The romance wasn't particularly good, either. At the beginning, I didn't get the feeling that Ulric was even particularly attracted to Julianna... not more than he was to all those women he'd seduced the previous nights, at any rate. She was there and insisted on being taken with him, so he took her, but if she'd decided to go back to her house, I didn't get the feeling Ulric would have been too put out by it. He would probably have just shrugged and gone on on his way.

Obviously, his feelings for Juliana changed, but the way they did felt a bit weird. One moment he's still madly in love with Gillian, the next, he's decided he loves Juliana instead. Er, ok, I guess.

But the main problem I had with the romance was I didn't feel there was any tension in that area of the book. After he decides he loves Juliana, Ulric gets all kind of ideas about how she can't love him, and blah, blah, blah, and he starts angsting about it, but all this never did make much sense to me. It didn't really add any tension there, it just made me a bit distant from Ulric, because I didn't understand what the hell he was going on about.
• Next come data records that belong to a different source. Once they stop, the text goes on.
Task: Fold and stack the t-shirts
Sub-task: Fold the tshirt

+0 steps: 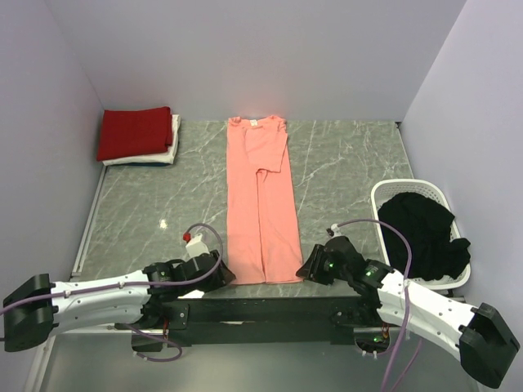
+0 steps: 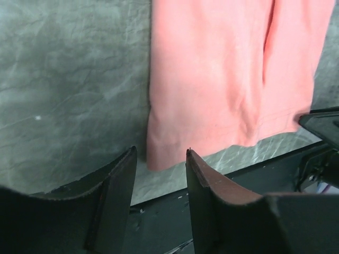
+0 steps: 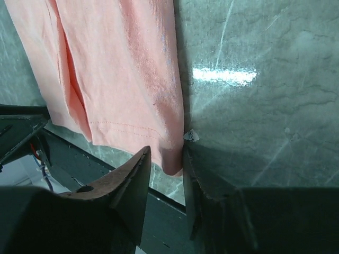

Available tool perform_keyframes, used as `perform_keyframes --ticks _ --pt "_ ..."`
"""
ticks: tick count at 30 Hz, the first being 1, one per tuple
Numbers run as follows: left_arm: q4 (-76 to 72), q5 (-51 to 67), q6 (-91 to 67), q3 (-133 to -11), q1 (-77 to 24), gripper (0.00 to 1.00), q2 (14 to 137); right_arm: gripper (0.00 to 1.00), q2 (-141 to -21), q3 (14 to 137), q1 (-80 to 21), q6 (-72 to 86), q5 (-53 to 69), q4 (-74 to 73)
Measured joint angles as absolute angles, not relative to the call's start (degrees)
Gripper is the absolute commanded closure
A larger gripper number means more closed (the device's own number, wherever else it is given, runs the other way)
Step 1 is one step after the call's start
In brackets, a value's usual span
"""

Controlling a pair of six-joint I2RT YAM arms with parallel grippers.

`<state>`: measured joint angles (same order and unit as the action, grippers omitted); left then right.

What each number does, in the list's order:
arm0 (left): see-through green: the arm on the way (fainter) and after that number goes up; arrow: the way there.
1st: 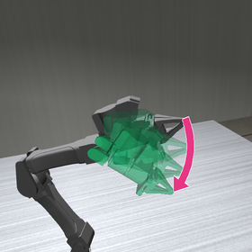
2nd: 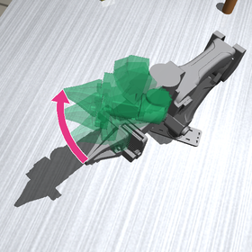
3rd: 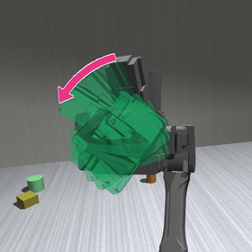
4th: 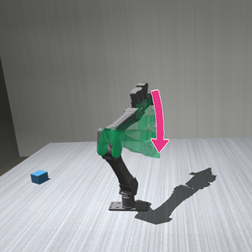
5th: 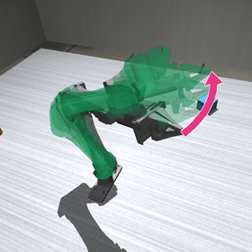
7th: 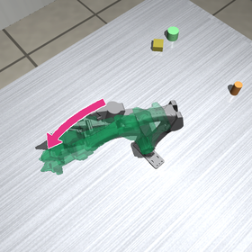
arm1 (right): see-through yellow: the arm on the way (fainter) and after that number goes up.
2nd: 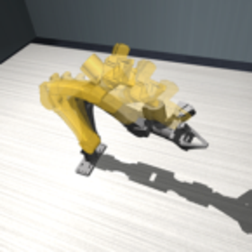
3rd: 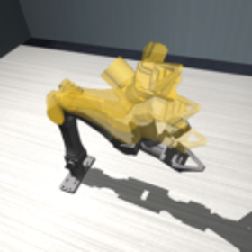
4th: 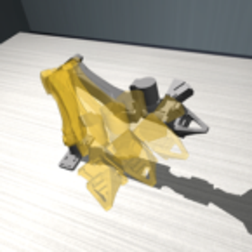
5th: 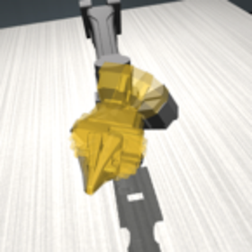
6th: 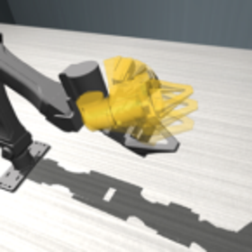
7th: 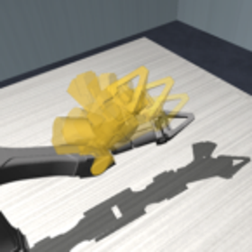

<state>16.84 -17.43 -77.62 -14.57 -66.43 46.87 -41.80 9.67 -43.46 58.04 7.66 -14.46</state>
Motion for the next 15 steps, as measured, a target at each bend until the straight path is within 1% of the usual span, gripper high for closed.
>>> perform_keyframes --ticks 2,4,5,6,7,8,10,11,12,13,15 --pt "15.0 -16.9 -77.6 -14.2 -66.1 0.52 47.9 0.64 -41.8 9.4 -43.5 58.1 7.7 -14.0" --pt "12.9 -16.4 -77.6 -14.2 -66.0 0.59 49.7 0.65 -41.8 9.3 -43.5 58.2 7.8 -13.8" --pt "11.8 -16.2 -77.8 -14.2 -66.0 0.61 50.7 0.69 -41.9 9.3 -43.5 58.2 7.8 -13.8" --pt "10.9 -15.9 -77.8 -14.2 -65.9 0.69 51.5 0.72 -41.9 9.3 -43.5 58.1 7.8 -13.8" --pt "10.1 -15.6 -77.8 -14.2 -65.9 0.73 52.4 0.75 -42.0 9.2 -43.5 58.1 7.8 -13.8" --pt "9.6 -15.2 -77.8 -14.2 -65.8 0.76 53.1 0.81 -42.1 9.2 -43.5 58.0 7.9 -13.8" --pt "8.8 -14.6 -77.8 -14.2 -65.8 0.86 53.7 0.89 -42.1 9.2 -43.5 57.8 8.0 -13.8" --pt "8.9 -14.3 -77.7 -14.2 -65.8 0.90 53.9 0.96 -42.1 9.2 -43.5 57.7 8.2 -14.0" --pt "9.0 -14.0 -77.6 -14.2 -65.8 0.98 53.8 0.99 -42.2 9.2 -43.5 57.5 8.3 -13.9" --pt "9.1 -13.7 -77.4 -14.2 -65.8 0.99 53.7 1.00 -42.2 9.2 -43.5 57.2 8.6 -14.1" --pt "9.8 -13.0 -77.1 -14.3 -65.8 0.99 53.1 1.00 -42.0 9.2 -43.6 56.8 9.1 -14.3"
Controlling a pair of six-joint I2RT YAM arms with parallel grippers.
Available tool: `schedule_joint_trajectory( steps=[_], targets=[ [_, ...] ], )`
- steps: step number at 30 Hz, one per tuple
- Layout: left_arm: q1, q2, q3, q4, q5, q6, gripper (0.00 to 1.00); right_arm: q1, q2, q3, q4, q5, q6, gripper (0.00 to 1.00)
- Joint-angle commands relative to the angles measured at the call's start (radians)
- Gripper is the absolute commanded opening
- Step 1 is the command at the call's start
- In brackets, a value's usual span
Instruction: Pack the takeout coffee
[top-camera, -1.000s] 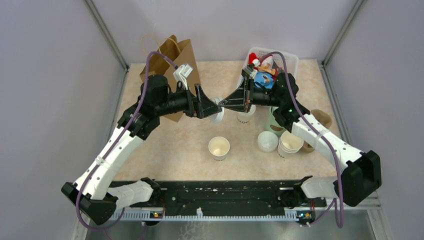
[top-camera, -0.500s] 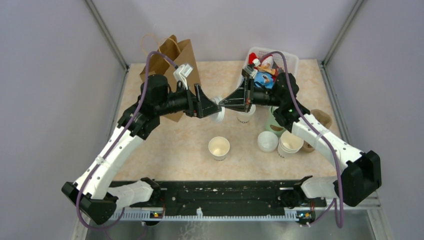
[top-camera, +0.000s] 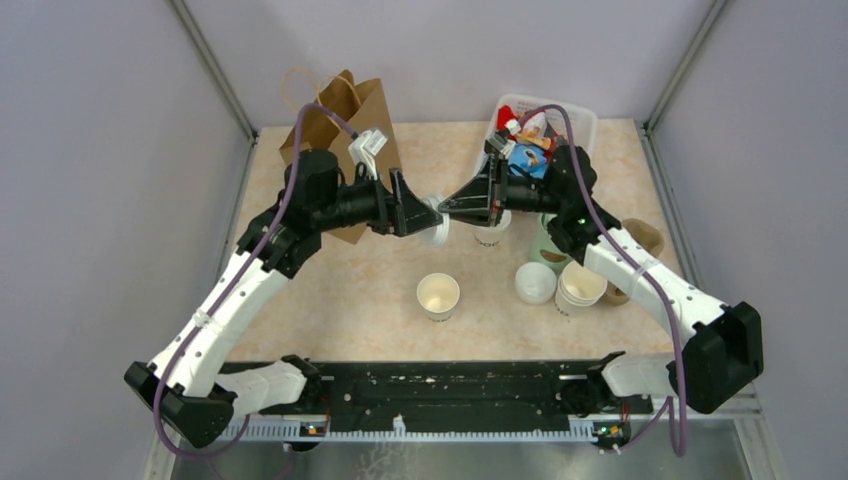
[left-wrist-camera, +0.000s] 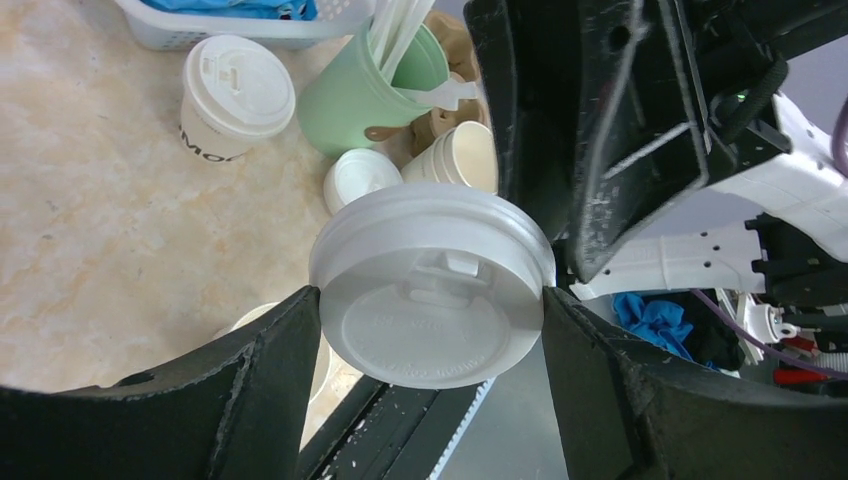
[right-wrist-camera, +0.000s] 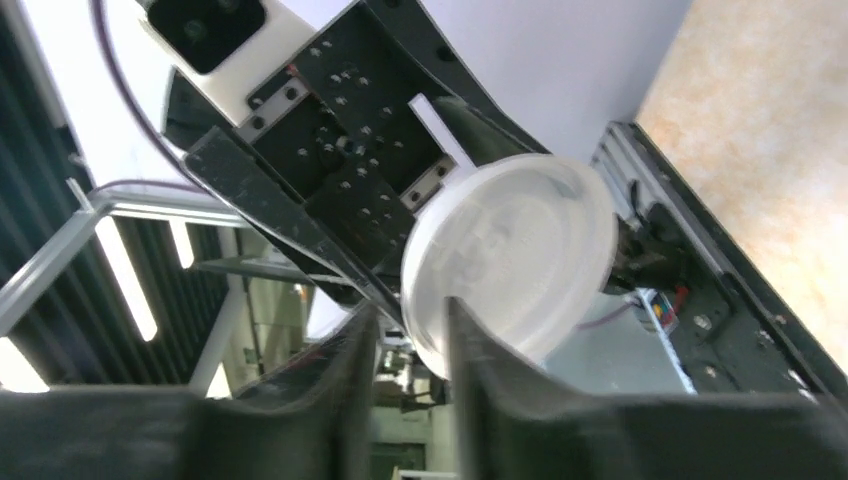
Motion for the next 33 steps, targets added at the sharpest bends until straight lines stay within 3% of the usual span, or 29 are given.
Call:
schedule_joint_trajectory(
  steps=[1,5,7,9,15,24,33],
  targets=[
    [0.001,0.005,0.013,-0.079,-0.05,0.033,0.75,-0.062,-0.062,0.008,-0.191,0.024,-0.139,0.39],
    [-0.001,0.042,0.029,-0.193,-0.083,0.075,0.76,-0.22,-0.082,0.134,-0.732,0.148,-0.507,0.6],
    [-0.013,0.067,0.033,-0.246,-0.119,0.104,0.73,-0.251,-0.055,0.244,-0.978,0.271,-0.702,0.62],
    [-0.055,0.096,0.035,-0.28,-0.174,0.135,0.73,-0.253,-0.021,0.321,-1.113,0.349,-0.823,0.62],
    [-0.252,0.265,0.098,-0.402,-0.439,0.199,0.7,-0.252,-0.044,0.324,-1.127,0.393,-0.87,0.64],
    [-0.323,0.371,0.092,-0.427,-0.512,0.26,0.69,-0.252,-0.052,0.352,-1.118,0.405,-0.884,0.74],
    [-0.356,0.419,0.09,-0.417,-0.557,0.277,0.71,-0.252,-0.06,0.34,-1.114,0.396,-0.883,0.75]
  ],
)
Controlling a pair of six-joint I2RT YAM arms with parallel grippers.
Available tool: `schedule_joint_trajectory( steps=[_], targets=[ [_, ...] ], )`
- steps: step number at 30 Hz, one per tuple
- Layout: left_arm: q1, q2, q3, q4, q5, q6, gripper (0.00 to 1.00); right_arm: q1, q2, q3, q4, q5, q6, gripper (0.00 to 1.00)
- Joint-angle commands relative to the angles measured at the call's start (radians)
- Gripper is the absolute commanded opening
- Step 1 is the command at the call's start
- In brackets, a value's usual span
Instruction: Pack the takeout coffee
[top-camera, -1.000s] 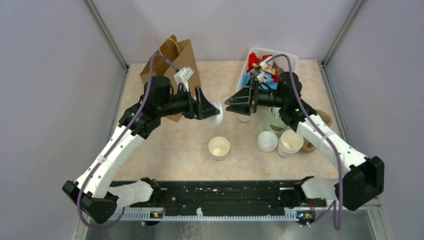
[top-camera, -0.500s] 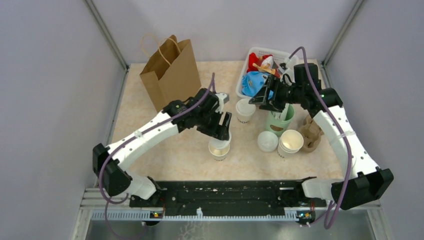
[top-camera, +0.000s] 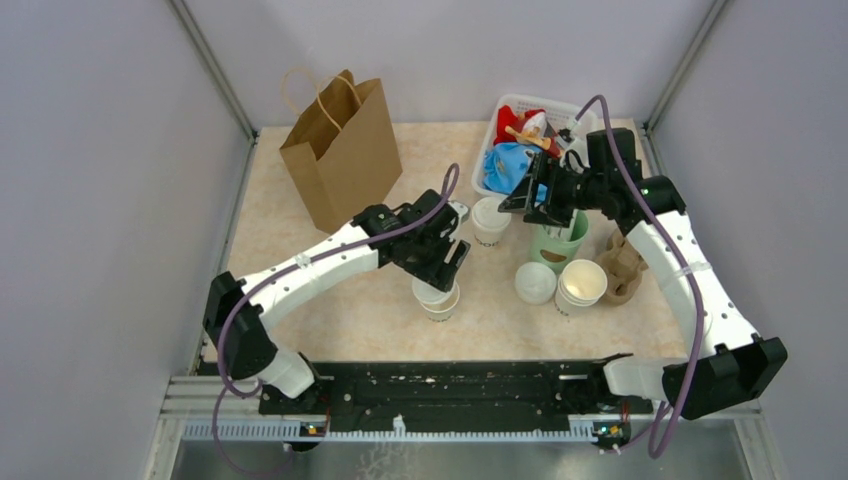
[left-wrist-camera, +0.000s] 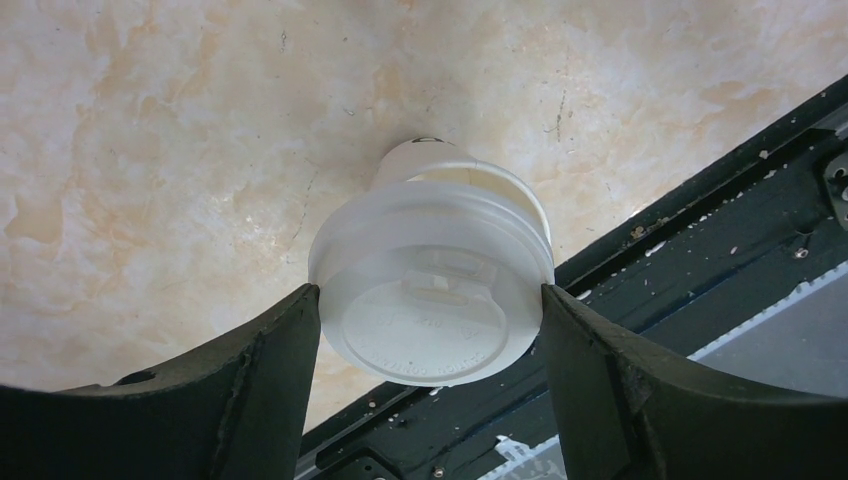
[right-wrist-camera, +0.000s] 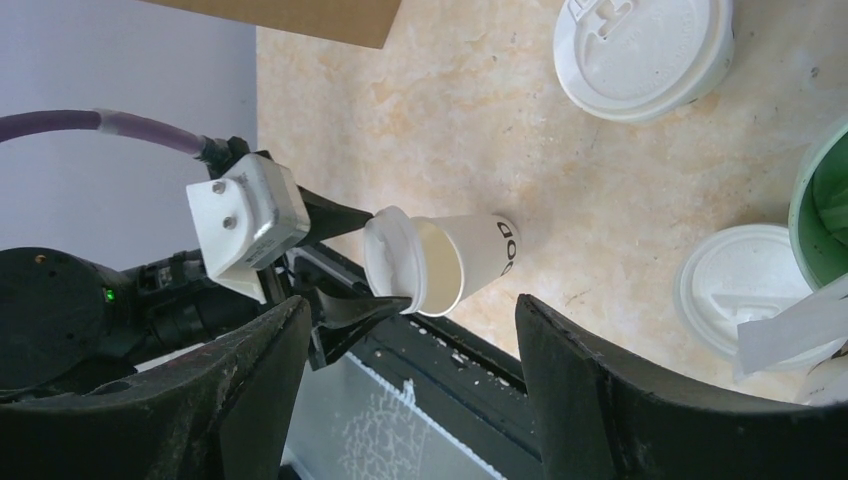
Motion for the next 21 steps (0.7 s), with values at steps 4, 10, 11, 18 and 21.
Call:
schedule_joint_trajectory(
  steps=[4,10,11,18,21],
  targets=[
    [-0.029,0.041,0.035,0.006,-0.034,0.027,0.71,0.004,-0.034,0.027,0.011,0.003,-0.02,0.75],
    [-0.045,0.07,0.052,-0.003,-0.048,0.035,0.74,0.004,-0.041,0.015,0.018,-0.001,-0.015,0.75],
    [-0.047,0.074,0.057,-0.005,-0.048,0.037,0.74,0.004,-0.042,0.012,0.021,-0.003,-0.015,0.75],
    [-0.06,0.101,0.08,-0.027,-0.05,0.049,0.75,0.004,-0.052,-0.01,0.035,-0.01,-0.003,0.74],
    [-0.06,0.111,0.085,-0.032,-0.053,0.051,0.77,0.004,-0.053,-0.017,0.037,-0.015,-0.003,0.74]
  ],
)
I know what you're thinking now: since this is an Emma Holly, how was the sex? Well, I can't deny the woman knows her way around a sex scene, so objectively, they're pretty steamy. However, to be honest, these particular sex scenes of Holly didn't affect me at all. It's probably because of the lack of tension I mentioned above, but most of the times Ulric and Juliana got it on (and they did get it on a lot), I yawned. I even skimmed a couple of the scenes, because they really weren't adding anything. Did you read what I just wrote? I skimmed a sex scene! In an Emma Holly book! That's pretty telling, I think.

The most interesting thing in the book, I thought, were the dynamics of Ulric's pack, and the way Juliana was integrated to them. That was pretty intriguing, as was Lucius' appearanceat the end. Lucius is the hero of the next book in the series, Courting Midnight, and I was interested enough by this character that I'm going to give it a try.